The issue is polymorphic recursion: the function foo
cannot be polymorphic in its body without explicit annotation. When writing
let rec foo (type a) (module Foo:S with type t=a) (i:int) (x:a) =
if i=0 then x
else foo (module Foo:S with type t = a) (i-1) (Foo.do_it x i)
since the function foo
is not polymorphic in its definition, it cannot reuse the locally abstract type type a
which has been introduced after its own definition.

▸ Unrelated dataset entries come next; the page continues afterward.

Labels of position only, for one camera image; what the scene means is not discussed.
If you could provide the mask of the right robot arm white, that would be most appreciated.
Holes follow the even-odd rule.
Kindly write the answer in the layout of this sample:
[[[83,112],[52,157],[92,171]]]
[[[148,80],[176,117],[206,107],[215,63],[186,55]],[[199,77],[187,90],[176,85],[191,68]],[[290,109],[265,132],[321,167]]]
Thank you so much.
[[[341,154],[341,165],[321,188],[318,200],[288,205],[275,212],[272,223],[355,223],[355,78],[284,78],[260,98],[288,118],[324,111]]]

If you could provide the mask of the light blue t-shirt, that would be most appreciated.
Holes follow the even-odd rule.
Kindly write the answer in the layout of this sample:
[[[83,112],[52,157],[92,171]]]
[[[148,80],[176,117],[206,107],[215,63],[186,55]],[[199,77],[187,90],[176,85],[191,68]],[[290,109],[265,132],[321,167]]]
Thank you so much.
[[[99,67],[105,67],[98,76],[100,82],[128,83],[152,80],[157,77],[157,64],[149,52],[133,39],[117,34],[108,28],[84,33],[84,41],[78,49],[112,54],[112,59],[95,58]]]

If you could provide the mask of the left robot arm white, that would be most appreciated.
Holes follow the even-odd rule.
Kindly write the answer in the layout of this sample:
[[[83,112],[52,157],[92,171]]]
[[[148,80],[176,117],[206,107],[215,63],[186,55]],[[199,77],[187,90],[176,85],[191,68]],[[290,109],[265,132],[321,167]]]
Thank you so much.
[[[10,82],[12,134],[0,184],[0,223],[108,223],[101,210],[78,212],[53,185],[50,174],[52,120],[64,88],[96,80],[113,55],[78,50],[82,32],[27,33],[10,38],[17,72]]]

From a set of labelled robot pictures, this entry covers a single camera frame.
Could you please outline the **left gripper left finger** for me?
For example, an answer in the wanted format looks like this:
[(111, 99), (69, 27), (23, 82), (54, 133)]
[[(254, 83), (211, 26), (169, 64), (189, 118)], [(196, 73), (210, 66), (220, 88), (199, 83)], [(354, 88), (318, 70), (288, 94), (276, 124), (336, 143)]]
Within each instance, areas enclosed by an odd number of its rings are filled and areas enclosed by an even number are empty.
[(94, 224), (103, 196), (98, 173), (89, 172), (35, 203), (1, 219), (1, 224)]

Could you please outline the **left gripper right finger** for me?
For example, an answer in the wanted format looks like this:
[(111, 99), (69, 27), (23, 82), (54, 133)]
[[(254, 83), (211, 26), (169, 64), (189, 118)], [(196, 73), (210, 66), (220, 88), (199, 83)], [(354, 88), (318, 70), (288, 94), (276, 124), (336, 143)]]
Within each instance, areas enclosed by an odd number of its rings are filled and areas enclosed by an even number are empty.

One way to circumvent this issue is to introduce the recursive function after the locally abstract type:
let foo (type a) =
let rec foo (module Foo:S with type t=a) (i:int) (x:a) =
if i=0 then x
else foo (module Foo) (i-1) (Foo.do_it x i) in
foo
A more classical solution is to add an explicit universal quantification to the locally abstract type a
:
let rec foo: type a. (module S with type t=a) -> int -> a -> a =
fun (module Foo) i x ->
if i=0 then x
else foo (module Foo) (i-1) (Foo.do_it x i)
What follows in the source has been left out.